If granted, an en banc rehearing allows the judges of the Ninth Circuit to do precisely what the 3-judge panel just did — affirm or reject Judge Walker's decision declaring Prop 8 unconstitutional. It allows them to pass judgment on the panel's narrow holding that focused on Romer and the taking away of rights already granted. So, the Prop 8 Proponents may think they have only upside from an en banc rehearing: The larger court could deny rehearing or grant and affirm on the same narrow grounds, in which case they are no worse off; the judges could grant rehearing and uphold Prop 8, in which case Proponents come out of the Ninth Circuit winners; or, the judges could grant and overturn Prop 8 on the broader due process and equal protection grounds that Judge Reinhardt left untouched.
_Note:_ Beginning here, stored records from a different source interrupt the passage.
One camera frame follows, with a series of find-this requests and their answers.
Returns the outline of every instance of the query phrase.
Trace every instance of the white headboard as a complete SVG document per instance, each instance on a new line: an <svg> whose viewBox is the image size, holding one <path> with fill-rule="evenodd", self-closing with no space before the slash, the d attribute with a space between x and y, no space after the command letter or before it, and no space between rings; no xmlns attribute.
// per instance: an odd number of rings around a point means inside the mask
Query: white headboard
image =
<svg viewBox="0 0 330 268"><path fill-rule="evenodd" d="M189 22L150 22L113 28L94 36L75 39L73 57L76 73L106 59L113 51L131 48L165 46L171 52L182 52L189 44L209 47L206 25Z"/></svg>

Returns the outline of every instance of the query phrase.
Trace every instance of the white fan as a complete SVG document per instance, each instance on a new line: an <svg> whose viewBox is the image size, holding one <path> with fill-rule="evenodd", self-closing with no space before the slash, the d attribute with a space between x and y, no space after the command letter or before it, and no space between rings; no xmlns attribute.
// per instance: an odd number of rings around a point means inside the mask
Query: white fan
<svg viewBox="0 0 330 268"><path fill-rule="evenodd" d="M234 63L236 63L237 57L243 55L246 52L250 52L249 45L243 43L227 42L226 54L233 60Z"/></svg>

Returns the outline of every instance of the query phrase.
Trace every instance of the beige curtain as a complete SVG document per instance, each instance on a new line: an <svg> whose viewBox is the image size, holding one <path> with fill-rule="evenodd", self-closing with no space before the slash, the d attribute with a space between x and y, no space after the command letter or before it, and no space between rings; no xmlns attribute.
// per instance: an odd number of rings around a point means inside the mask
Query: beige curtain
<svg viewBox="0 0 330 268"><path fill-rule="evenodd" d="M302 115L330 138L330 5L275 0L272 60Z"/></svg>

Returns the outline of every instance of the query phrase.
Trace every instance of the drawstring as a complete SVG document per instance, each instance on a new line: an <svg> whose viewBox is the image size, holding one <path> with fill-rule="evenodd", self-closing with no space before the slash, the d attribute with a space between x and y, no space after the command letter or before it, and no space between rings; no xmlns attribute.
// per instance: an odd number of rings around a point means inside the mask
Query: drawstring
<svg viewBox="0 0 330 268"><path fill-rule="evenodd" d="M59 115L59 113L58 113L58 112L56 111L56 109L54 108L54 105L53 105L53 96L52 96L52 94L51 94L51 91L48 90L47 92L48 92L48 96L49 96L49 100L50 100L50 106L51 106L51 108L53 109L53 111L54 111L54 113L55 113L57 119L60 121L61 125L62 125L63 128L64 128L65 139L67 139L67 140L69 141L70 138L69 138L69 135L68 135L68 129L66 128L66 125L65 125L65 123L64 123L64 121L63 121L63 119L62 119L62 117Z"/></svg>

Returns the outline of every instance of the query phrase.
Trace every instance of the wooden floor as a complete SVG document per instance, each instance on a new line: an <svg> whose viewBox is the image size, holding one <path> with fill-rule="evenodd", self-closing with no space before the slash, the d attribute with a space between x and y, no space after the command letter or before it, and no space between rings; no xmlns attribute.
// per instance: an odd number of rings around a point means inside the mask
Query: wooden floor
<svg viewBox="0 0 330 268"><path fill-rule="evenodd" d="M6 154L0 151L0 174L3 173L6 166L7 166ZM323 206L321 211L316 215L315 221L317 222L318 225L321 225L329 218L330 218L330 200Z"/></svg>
The Prop 8 Proponents could see that broader holding as a long-game victory because it would give the Supreme Court more room to reverse and uphold Prop 8.
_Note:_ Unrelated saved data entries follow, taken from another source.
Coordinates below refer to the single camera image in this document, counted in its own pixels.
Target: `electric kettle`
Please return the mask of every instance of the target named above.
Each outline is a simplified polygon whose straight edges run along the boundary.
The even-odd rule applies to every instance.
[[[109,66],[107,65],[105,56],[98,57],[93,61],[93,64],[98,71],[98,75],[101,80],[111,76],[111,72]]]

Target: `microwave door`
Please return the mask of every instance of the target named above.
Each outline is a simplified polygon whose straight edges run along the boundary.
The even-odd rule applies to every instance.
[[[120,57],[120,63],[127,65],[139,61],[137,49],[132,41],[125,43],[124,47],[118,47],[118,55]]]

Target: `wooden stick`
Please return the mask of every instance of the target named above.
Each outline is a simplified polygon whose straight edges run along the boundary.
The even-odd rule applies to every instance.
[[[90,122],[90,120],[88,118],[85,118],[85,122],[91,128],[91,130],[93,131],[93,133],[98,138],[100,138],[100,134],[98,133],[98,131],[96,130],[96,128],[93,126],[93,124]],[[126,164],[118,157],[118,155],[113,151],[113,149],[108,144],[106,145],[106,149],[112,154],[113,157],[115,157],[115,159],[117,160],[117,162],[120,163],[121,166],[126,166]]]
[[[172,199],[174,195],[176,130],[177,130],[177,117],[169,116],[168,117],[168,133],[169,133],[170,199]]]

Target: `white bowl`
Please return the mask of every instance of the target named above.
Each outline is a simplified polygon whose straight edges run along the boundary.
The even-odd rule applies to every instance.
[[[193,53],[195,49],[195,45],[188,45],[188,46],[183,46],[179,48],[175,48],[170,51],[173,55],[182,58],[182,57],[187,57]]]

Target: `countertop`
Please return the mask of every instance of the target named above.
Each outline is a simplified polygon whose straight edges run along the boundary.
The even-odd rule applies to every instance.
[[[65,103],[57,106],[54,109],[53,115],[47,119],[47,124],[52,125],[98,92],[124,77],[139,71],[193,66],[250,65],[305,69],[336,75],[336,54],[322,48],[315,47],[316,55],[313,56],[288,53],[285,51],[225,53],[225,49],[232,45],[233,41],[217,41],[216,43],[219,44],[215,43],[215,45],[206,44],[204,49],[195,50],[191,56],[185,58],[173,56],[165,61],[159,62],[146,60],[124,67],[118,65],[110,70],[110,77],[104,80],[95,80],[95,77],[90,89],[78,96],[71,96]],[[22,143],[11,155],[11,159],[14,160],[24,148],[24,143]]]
If that counterintuitive strategy is part of Proponents' logic, it is nothing but risky. It assumes a broader holding would be more ripe for rejection at the Supreme Court than the current narrow one (which is not clear to me at all), but seems to discount the likelihood that the Supreme Court, relying on Justice Kennedy's broad holdings, could reject Prop 8 and all marriage bans on due process and equal protection grounds, in general (which could be on the table with a broader Ninth Circuit holding).

We cannot prognosticate at this point. But, we can recognize that the petition for rehearing en banc has only upside for the Prop 8 proponents, and it is not simply a frivolous matter of delay.

Comments

  1. RandySf says

    While it may not be “simply a frivolous matter of delay” delay is also a possible upside from the proponents’ perspective, is it not?

  2. Ken says

    Delay is a big factor. I think the proponents know they won’t win in front of the current Supreme Court. They are trying to stall in hopes of a Romney presidency and a quick retirement or death of one of the five judges likely to uphold this ruling.

  3. Stefan says

    Given how long it took them to render this decision, I will be surprised if they allow an en banc hearing. The delay was likely to allow for a dissent to be written.

  4. says

    I agree with Mr. Waldman’s analysis. The proponents had nothing to lose by going the en banc route. What I don’t agree with is the idea that THIS Supreme Court is a good place for this case to go to. It is the most political and most conservative Supreme Court since the New Deal. I hope and pray that there is no en banc review and the Supreme Court denies “certiorari,”i.e.,declines to hear the case. There have been no marriages in CA since November 2008 and Prop 8 continues to mar our state constitution. It’s long past time for equality.

  5. says

    Onlar bir az banc məhkəmə imkan əgər bu qərar çıxarır aparıb nə qədər nəzərə alaraq, mən təəccüb ediləcək. Uzanması Bunu demək nə əmin written.Not olmaq müxalifət imkan ehtimal idi. Mən qısa təqdim məhkəmə eşitməmişik. Tərəflər fayl Bilgiler və AMICI curiae Bilgiler verilə bilər.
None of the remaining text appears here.